Work task ▸
Keep the images out while you set down the data exactly.

[[ Information shown, beginning ]]

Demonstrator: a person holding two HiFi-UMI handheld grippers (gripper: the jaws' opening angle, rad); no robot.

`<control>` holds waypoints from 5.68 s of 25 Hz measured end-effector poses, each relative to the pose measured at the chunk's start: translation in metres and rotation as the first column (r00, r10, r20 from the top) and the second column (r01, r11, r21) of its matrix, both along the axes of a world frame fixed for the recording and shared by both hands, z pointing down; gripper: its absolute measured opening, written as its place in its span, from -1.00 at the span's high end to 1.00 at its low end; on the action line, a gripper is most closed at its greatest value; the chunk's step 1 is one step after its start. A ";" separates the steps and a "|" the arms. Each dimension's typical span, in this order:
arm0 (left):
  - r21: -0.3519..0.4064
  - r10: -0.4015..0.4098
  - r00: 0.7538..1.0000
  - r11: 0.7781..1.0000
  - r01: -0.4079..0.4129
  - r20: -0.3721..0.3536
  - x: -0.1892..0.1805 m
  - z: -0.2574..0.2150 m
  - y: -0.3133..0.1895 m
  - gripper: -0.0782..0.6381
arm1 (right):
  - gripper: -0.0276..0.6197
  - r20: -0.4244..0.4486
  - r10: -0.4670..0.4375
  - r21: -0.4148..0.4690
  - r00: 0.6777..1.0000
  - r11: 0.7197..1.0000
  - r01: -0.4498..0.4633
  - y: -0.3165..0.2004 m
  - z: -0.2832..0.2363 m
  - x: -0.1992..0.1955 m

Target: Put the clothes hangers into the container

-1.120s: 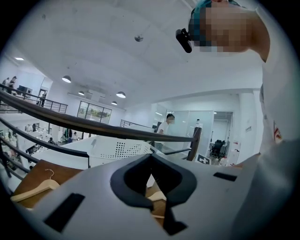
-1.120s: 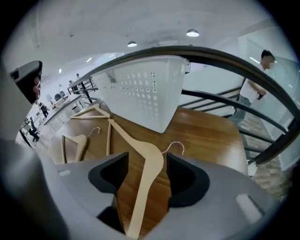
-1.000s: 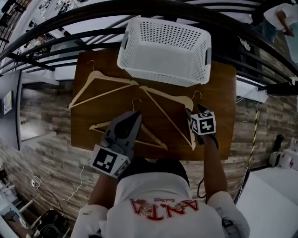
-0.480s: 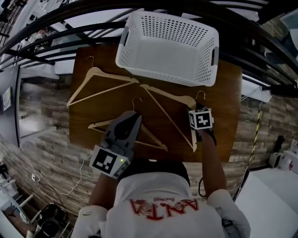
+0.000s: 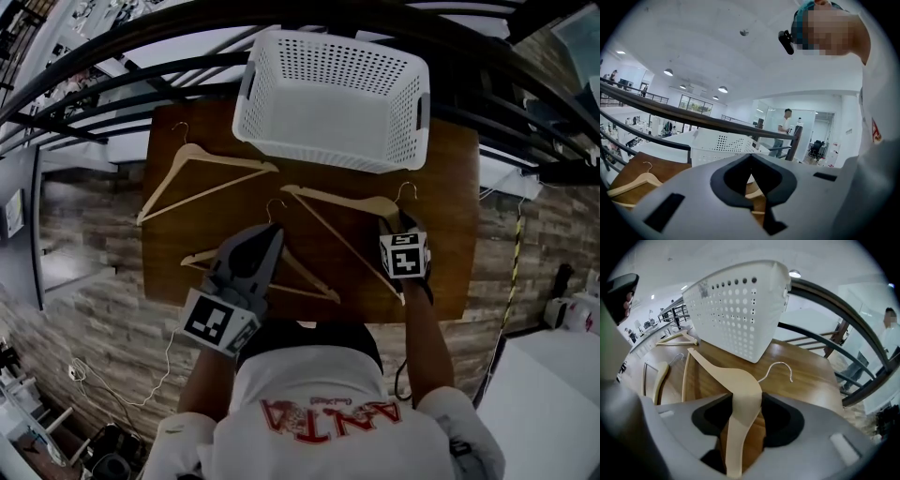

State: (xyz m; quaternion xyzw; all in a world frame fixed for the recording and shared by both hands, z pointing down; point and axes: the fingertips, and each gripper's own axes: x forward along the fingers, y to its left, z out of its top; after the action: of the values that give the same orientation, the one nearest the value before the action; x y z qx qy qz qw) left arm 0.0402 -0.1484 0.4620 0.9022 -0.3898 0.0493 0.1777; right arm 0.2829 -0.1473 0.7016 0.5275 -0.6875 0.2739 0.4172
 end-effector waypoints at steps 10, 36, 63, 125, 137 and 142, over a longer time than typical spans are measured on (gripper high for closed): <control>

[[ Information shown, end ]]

Task response ▸
Demonstrator: a person holding two HiFi-UMI handheld grippers (gripper: the jaws' opening angle, rad); no robot.

`<control>` holds waypoints from 5.68 s of 25 Hz measured end-effector poses, each relative to the pose measured at the chunk's start: translation in metres and rotation as the first column (r00, r10, r20 from the top) and the second column (r01, r11, r21) of its matrix, both along the axes of a world frame fixed for the recording and shared by both hands, z pointing down; gripper: its absolute measured opening, written as its place in its span, from -1.00 at the span's high end to 1.00 at its low end; on the action line, a gripper is most closed at its greatest value; the chunk's step 1 is one step after its start. A ";" separates the steps and a "|" the arms. Each dimension's typical span, in this order:
arm0 (left):
  - r21: -0.3519..0.4064
  - r10: -0.4015..0.4098
  - r00: 0.7538..1.0000
  - r11: 0.7781..1.0000
  - r01: -0.4079..0.4129
  - r20: -0.3721..0.3536
  - x: -0.1892..0.1805 m
  - z: -0.2574..0.2150 m
  - y: -0.3133..0.1895 m
  - gripper: -0.0782..0.6381
arm1 (right):
  - gripper: -0.0276..0.6197
  - r20: -0.4244..0.4486
  - r10: -0.4670..0.4375
  - r21: -0.4148..0.4690
  - r00: 0.6777..1.0000
  - r11: 0.7197..1.0000
  - r01: -0.4498..0.4633
  - y: -0.3165..0.2004 m
  - z: -0.2832..0.2363 m
  - x: -0.1992..0.1955 m

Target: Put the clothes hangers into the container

-1.120s: 
-1.120s: 
-1.000s: 
-0.480s: 
+0.000s: 

State: (xyz m; quaternion xyzw; all in a world frame fixed for the recording and shared by both hands, z pointing down; point and axes: the fingertips, and each gripper's own axes: x forward along the fingers, y to its left, z out of its top; after the action: of the values that give the same orientation, the one nearest the value before the action; x y z qx qy qz qw) left arm 0.0402 -0.1484 0.4620 0.9022 -0.3898 0.0493 0.1777; right arm 0.2829 -0.1473 0.7016 0.5275 -0.6875 0.2739 0.4172
 end-effector waypoints at steps 10, 36, 63, 125, 137 and 142, over a longer time than typical spans are measured on (gripper high for closed): <control>

Nothing else is part of this output.